Who was your teacher?

TheOutlaws · 15/09/2023 14:43

I think the Stanford Prison Experiment has been replicated by people other than Zimbardo (obviously not recently due to ethics) and it’s possible that the replications changed the design somewhat.

roarrfeckingroar · 15/09/2023 14:49

My MSc is in psychology but it was a long time ago. I remember quay you're talking about / the role reversal - but I think it may have been a subsequent study replicating the Stanford one. OR it was that the participants were people whose prior lives mirrored those of the captured rather than captors.

AutumnCrispLeaves · 16/09/2023 11:07

TibetanTerrah · 15/09/2023 14:20

I would have started Year 12 Sept 2003, the C4 doc The Experiment aired 2002, so it must have been discussed in class.

I'm surprised it was taken 'seriously' enough by my teacher that she deemed it worth discussing though. It was basically reality TV more like Big Brother, rather than a scientific study Confused and you could argue that it had a detrimental effect on my long-term knowledge of the original SPE Grin All my 'takeaways' from the findings of the original study were completely wrong and disrupted by the C4 show!

It wasn't just a C4 doc though. It was an actual experiment run by psychologists that was also filmed and televised. Also fwiw it was BBC - website about it here. Obviously knowing they were being filmed would probably have affected the participants' behaviour to some extent but it was conducted properly as an experiment, and the findings written up and published as such.

Scientific knowledge develops by testing theories then amending knowledge and coming up with new questions based on what you find. Theories develop and change over time. Sometimes surprising things are found out that call into question an awful lot of "knowledge" that has come before. Zimbardo's original study is not set is stone as "we know this now, move on" but is questioned and pulled apart as to what it really shows,* as all psych experiments must be as an important part of the process. Your teacher presenting the latest relevant research was actually being a good teacher!

(*An interesting example of this is that Milgram's famous electric shock/obedience experiment has been argued, fairly compellingly, to not actually show obedience after all!)

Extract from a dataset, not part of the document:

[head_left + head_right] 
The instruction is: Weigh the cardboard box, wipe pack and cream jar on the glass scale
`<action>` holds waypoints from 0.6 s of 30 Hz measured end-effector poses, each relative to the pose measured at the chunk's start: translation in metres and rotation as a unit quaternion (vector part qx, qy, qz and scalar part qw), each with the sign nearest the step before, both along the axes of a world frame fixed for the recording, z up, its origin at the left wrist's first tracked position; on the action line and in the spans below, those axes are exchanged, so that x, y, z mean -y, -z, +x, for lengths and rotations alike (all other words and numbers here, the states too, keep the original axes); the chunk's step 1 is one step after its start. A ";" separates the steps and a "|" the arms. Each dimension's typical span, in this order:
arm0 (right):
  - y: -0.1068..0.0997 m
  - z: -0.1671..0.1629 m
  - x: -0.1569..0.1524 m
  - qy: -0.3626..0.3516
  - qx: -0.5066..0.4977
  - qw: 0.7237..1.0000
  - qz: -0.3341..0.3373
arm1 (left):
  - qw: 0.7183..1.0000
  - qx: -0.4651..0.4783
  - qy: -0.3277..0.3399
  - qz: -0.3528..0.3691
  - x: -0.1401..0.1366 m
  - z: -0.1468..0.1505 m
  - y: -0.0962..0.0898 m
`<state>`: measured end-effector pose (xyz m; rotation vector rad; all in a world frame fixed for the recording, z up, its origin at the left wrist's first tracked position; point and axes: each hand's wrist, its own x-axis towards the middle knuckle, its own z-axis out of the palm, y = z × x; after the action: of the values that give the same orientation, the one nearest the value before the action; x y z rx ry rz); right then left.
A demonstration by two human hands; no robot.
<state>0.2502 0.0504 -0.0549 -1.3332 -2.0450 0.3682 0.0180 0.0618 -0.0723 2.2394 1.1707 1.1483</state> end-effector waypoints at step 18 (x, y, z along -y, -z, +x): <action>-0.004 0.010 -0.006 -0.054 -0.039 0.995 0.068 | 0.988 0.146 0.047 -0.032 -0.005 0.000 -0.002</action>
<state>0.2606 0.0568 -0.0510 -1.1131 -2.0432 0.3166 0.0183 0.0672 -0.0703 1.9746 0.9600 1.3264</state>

I'm a bit hazy on this as it's a couple of years since I got my psych degree... but I do remember studying it. There was evidence that the "guards" in the original prison experiment had been encouraged into extreme behaviour to keep control over the "prisoners", rather than it simply being a natural result of the situation - this was one criticism of the study. I remember reading some published correspondence on this and thinking Zimbardo came across very poorly (and argumentative!) and found his arguments less convincing than the other side.

Also the later experiment was run slightly differently in order to test out some other aspects of social identity theory. For example, they began by telling the prisoners that one of them would be promoted to being a guard after a certain amount of time. This means that the group boundaries were not fixed - the prisoners knew that one of them had the chance of joining the "guard" group. Once this had happened, the group boundaries were fixed, no chance of anyone switching groups. The theory behind this is that when group boundaries are fixed, the lower status group may work together to raise their status or overthrow the powerful group. Whereas when group boundaries are less solid, members of the lower status group will try to individually work their way into the higher status group. (You could apply this to the social structure in the UK - as long as there is some possibility of social mobility, the working classes won't have a revolution - to put it dramatically!)

Apologies for essay, I find this stuff really interesting!

Fwiw, I had also misremembered the original experiment as having the guards and prisoners swop roles, from studying AS psychology. I think it was as a PP suggested, that I got mixed up with the blue eyes/brown eyes experiment.